__TASK OBJECTIVE__: Using the records below, locate all lines containing "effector" and return them.

__MATERIAL SHOWN__:
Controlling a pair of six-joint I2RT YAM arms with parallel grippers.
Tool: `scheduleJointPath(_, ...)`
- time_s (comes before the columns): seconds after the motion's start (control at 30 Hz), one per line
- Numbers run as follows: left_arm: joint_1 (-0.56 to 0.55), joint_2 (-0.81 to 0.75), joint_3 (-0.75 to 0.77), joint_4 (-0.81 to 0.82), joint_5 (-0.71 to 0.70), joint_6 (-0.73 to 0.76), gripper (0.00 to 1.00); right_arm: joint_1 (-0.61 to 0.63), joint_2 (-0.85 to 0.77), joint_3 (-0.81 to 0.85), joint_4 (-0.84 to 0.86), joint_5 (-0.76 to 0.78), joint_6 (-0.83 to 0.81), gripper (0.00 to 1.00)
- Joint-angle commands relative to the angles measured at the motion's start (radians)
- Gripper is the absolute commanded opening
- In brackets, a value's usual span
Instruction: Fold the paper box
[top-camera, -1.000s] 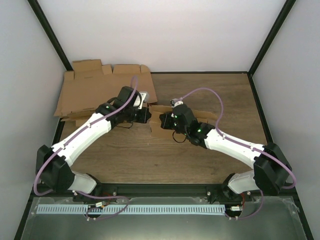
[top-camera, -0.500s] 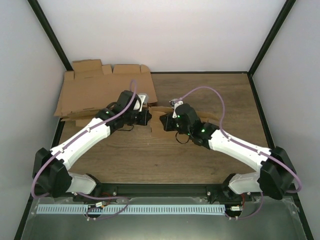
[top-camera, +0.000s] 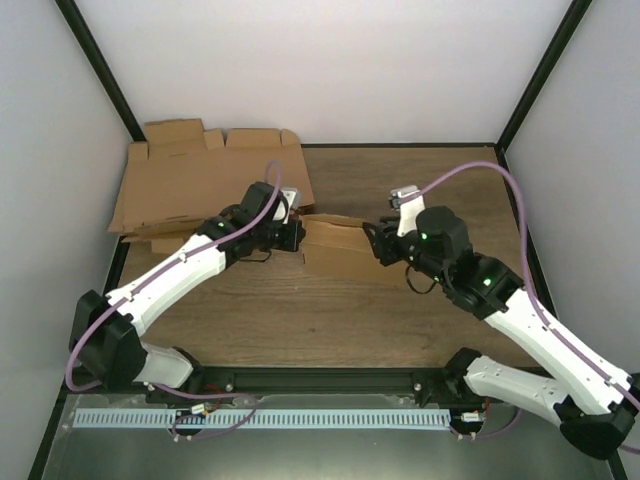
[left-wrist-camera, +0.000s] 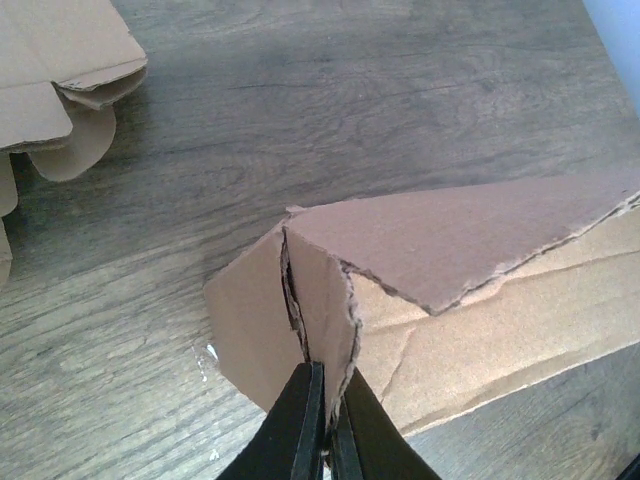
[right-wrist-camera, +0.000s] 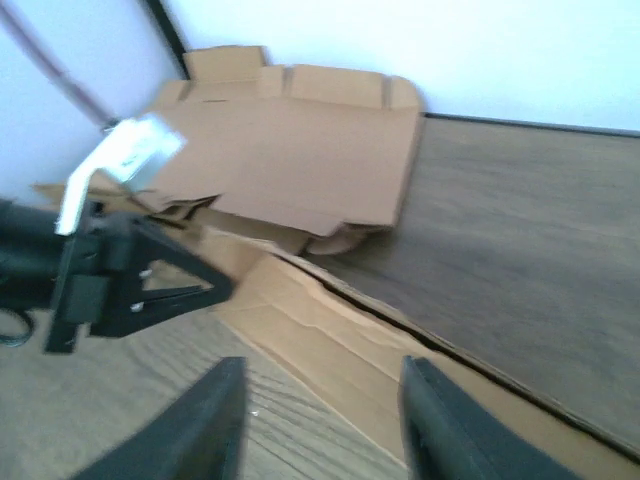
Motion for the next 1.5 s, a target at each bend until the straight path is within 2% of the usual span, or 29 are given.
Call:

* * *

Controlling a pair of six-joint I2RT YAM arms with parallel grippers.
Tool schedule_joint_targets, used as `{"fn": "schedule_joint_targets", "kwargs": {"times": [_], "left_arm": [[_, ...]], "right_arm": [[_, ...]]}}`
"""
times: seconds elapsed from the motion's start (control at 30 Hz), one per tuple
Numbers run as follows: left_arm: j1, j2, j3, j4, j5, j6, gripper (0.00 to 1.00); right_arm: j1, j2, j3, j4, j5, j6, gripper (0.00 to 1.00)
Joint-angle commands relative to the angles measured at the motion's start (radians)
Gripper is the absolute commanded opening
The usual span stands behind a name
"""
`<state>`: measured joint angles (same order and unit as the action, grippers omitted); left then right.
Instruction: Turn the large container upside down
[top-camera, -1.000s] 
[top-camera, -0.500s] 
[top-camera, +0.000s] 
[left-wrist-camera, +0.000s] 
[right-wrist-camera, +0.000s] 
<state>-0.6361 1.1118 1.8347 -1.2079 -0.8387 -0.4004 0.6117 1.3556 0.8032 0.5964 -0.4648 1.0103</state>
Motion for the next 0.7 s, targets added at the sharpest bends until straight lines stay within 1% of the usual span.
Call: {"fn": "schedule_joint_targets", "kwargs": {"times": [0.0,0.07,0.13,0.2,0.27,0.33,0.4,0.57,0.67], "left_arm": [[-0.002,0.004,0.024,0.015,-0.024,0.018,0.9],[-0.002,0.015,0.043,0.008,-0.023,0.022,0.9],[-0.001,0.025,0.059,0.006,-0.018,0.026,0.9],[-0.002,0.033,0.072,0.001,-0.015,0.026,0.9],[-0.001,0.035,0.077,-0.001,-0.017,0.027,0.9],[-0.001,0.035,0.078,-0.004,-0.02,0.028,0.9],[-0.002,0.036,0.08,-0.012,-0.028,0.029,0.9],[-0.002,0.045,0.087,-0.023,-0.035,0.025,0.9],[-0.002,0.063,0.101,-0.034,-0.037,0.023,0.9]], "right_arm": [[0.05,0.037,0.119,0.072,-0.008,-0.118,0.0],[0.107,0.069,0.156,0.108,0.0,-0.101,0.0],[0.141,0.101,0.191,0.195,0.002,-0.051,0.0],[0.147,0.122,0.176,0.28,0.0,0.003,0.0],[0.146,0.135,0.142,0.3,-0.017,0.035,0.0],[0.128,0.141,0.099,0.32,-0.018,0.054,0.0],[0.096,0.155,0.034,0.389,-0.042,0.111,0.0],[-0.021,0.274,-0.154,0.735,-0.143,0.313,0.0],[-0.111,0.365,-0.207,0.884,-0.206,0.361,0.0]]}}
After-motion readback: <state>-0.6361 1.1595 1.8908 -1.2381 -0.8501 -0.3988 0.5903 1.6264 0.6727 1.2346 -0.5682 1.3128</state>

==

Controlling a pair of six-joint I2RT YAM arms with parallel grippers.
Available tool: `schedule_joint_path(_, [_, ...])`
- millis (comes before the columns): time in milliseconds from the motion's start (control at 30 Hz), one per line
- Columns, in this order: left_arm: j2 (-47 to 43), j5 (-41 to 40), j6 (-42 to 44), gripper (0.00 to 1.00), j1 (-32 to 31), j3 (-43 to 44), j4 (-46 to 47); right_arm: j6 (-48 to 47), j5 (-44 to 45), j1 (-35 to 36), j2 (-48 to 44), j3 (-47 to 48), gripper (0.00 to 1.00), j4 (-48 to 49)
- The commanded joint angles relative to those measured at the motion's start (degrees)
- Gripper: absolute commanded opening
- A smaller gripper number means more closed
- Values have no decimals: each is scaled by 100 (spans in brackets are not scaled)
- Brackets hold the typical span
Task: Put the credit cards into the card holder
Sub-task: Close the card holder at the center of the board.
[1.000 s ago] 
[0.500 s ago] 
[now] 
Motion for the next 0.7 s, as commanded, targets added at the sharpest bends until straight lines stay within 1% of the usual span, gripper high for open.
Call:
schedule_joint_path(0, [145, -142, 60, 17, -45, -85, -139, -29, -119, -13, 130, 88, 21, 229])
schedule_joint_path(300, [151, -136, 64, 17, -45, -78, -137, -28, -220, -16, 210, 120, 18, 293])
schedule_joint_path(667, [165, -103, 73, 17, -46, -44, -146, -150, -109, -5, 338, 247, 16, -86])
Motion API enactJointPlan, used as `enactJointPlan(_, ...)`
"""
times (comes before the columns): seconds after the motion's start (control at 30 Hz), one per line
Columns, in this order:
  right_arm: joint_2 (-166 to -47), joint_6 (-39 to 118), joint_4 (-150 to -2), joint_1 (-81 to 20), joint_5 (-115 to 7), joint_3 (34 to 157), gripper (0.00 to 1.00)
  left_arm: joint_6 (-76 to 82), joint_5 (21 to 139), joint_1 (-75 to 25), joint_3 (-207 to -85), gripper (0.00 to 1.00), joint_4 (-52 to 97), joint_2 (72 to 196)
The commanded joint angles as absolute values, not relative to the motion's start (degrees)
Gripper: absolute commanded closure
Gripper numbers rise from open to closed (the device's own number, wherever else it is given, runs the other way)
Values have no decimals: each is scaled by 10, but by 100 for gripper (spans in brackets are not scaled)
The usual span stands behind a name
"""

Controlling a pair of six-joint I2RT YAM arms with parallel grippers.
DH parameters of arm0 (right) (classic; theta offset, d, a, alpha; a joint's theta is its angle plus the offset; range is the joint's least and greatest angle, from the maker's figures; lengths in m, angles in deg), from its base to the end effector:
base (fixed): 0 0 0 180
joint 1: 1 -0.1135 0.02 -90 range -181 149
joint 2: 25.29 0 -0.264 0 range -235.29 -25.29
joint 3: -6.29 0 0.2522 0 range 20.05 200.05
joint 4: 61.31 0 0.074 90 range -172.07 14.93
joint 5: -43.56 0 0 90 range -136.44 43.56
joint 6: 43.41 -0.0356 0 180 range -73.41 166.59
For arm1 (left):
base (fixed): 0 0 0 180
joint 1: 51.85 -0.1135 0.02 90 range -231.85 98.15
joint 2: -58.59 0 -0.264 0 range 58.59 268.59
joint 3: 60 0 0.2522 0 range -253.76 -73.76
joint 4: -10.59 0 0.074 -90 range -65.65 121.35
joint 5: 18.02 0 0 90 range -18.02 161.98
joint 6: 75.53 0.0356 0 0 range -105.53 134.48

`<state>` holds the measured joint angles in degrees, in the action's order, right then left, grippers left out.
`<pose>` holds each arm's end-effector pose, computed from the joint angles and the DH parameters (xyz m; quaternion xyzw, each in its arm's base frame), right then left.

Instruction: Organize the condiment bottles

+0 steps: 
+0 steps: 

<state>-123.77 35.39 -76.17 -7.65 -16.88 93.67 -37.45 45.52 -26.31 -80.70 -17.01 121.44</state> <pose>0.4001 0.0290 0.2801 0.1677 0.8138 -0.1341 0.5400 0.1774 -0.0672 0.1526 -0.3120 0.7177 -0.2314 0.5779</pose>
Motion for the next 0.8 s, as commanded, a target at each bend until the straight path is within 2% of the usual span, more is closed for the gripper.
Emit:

__THE COMPLETED TASK__:
DH parameters of arm0 (right) (classic; theta offset, d, a, alpha; a joint's theta is its angle plus the offset; range is the joint's least and greatest angle, from the maker's figures; lengths in m, angles in deg), from its base to the end effector:
`<pose>` holds each arm's end-effector pose, computed from the joint angles and the DH parameters (xyz m; quaternion xyzw, each in its arm's base frame), right then left.

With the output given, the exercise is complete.